Pocket Knives

I come from a long line of “pocket knife always in the pocket” men on my paternal side.  Come to think of it, my maternal side also. I can remember Christmas struggling with that hard-to-get open packaging on a gift. It was like gunslingers in the Old West with my father and grandfather quickly reaching into their pocket, pulling out their pocketknives, opening them up and saying, I got it!

I am not sure I ever remember a time that my father did not have a pocketknife in his pocket. He would clean under his nails with it, open envelopes, and cut apple slices. When I was little, he smoked a pipe, and he would use the knife to clean out the bowl of the pipe before refilling it. Tangent, he also had this very large rough green-blue stone ash tray. It was probably seven inches by four inches and about two inches deep.
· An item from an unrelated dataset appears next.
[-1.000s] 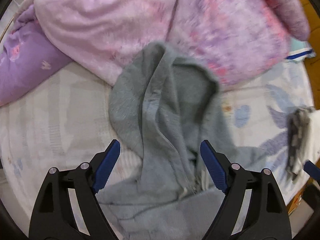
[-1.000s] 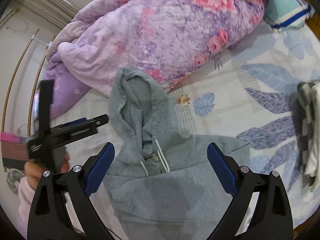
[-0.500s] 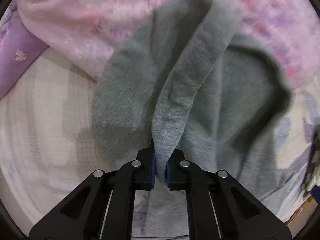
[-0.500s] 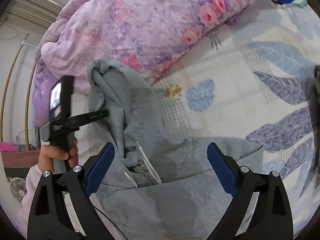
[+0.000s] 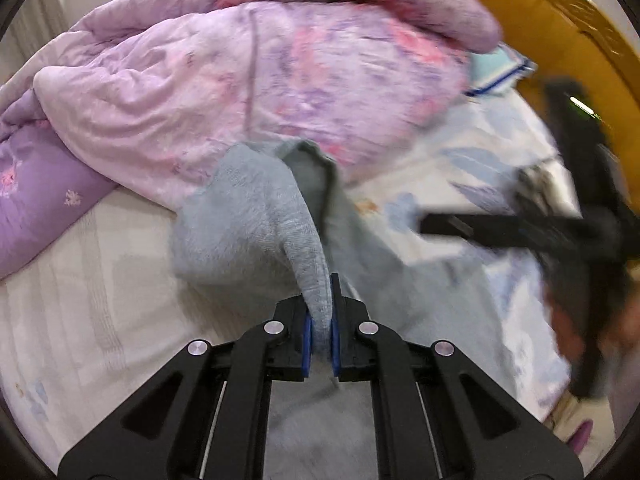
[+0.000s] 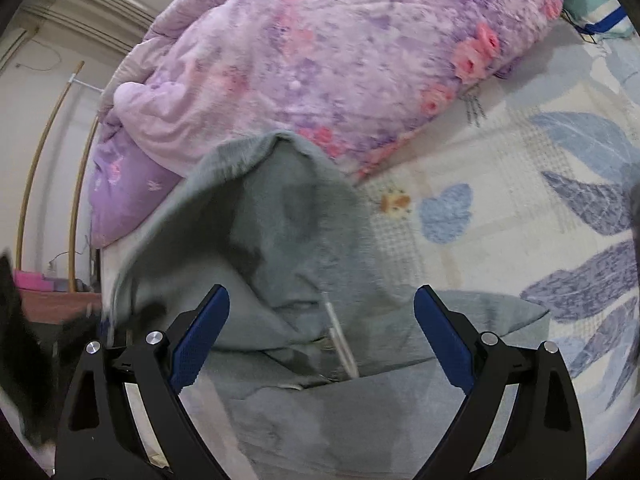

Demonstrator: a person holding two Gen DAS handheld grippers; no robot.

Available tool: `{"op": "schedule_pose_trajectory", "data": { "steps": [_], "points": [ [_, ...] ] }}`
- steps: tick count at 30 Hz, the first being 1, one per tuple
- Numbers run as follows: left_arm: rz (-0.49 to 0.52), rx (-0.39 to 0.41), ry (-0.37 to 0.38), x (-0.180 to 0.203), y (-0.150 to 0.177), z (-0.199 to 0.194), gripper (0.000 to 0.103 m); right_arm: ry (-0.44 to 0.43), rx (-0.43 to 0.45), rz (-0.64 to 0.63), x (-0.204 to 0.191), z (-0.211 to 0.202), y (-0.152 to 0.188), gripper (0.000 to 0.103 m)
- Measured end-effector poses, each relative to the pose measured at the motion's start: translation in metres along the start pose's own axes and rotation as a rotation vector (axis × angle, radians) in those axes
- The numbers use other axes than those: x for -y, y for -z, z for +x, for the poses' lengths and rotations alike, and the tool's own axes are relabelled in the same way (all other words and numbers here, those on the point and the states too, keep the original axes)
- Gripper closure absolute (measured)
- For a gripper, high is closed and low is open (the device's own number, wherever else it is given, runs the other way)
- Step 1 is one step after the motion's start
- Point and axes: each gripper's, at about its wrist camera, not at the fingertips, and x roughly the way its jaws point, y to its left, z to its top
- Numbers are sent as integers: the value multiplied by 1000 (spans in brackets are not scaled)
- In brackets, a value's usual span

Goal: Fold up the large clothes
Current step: 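Lift the hood with the left tool while the right tool closes on it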

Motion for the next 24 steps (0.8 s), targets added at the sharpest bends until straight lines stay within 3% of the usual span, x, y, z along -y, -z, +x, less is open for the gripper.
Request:
{"op": "schedule_pose_trajectory", "data": {
  "steps": [4, 6, 8, 9, 15, 16, 17, 19, 22, 24],
  "points": [
    [63, -1, 14, 26, 36, -29, 96, 38, 14, -96, -25, 9, -3, 13],
    [58, -7, 19, 34, 55, -37, 96, -7, -56, -103, -34, 26, -4, 13],
    [55, -7, 17, 34, 74, -45, 96, -145, -116, -9, -35, 45, 0, 13],
    [42, -11, 25, 34, 83, -47, 96, -165, -130, 14, -37, 54, 2, 13],
    [-32, -13, 5, 19, 111, -49, 96, -92, -306, 214, -24, 125, 16, 14],
    [-50, -11, -4, 14, 114, -49, 96, -23, -314, 246, -19, 127, 18, 16],
    [-67, -12, -9, 9, 116, -50, 96, -10, -292, 272, -15, 123, 20, 16],
    [-91, -13, -14, 0, 120, -49, 96, -63, -228, 348, -3, 107, 19, 16],
    [-103, -8, -15, -8, 125, -50, 96, -26, -178, 360, 6, 95, 12, 16],
    [-110, 0, -4, -9, 127, -52, 96, -73, -262, 318, 1, 114, 10, 16]
  ]
}}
It was made the prettiest rough stone, almost geode- like and I remember thinking how sad it was covered in ash. And heavy, that ashtray totally could have been used as a weapon in a game of Clue.

Do not try this at home. Sigh.

Anyway, back to pocket knives. One trip when my son when to stay a few days with my dad, my dad taught him to whittle.  As a mother might do, I felt he was WAY too young to be hanging out with a sharp blade, but my father taught him how to care for the blade and how to properly and carefully open the blade. While the whittling was basic (taking a small stick and making smaller and with a point), it became something they did together and made a cool memory.

I do wonder what happened to my father’s pocket knife upon his passing. I know he had a few, as he was never without one. I am happy the habit of “pocket knife always in the pocket” is carried on with my husband and kid.